Both the denoising and adaptation processes support using selection tables for event-based processing:
# For denoising with selection tables
python -m biodenoising.denoiser.denoise --input /path/to/audio/ --output /path/to/output/ --selection_table
# For adaptation with selection tables
python adapt.py --method biodenoising16k_dns48 --noisy_dir /path/to/audio/ --out_dir ./adapted_model/ --selection_tableSelection tables are CSV, TSV, or TXT files located next to your audio files with the same base name. They should contain columns with start and end times in seconds. The system automatically detects columns with names like 'start', 'beginning', 'begin time', 'begin' for start times and 'end', 'end time' for end times.
When --selection_table is enabled:
- Only audio within the specified event intervals is processed for denoising
- Noise extraction focuses on gaps between events (with 0.2s buffer before and 0.4s after each event)

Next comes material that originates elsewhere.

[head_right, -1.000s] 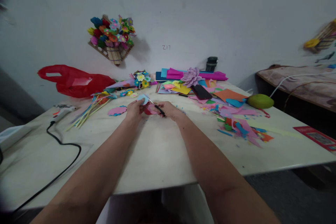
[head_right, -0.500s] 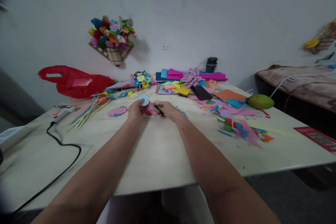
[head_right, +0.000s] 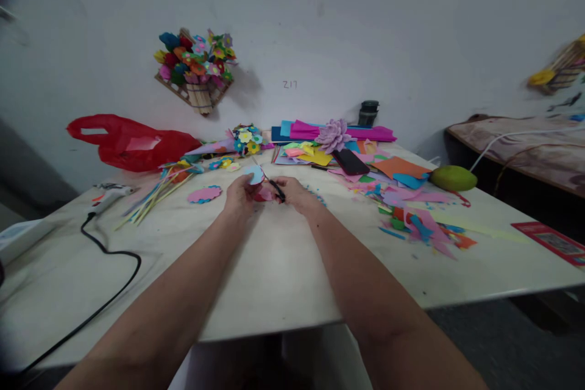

- The final output is masked to preserve only the denoised events
If you use the code in your research, then please cite it as:
@misc{miron2024biodenoisinganimalvocalizationdenoising,
title={Biodenoising: animal vocalization denoising without access to clean data},
author={Marius Miron and Sara Keen and Jen-Yu Liu and Benjamin Hoffman and Masato Hagiwara and Olivier Pietquin and Felix Effenberger and Maddie Cusimano},
year={2024},
eprint={2410.03427},
archivePrefix={arXiv},
primaryClass={cs.SD},
url={https://arxiv.org/abs/2410.03427},
}
This model is released under the CC-BY-NC 4.0. license as found in the LICENSE file.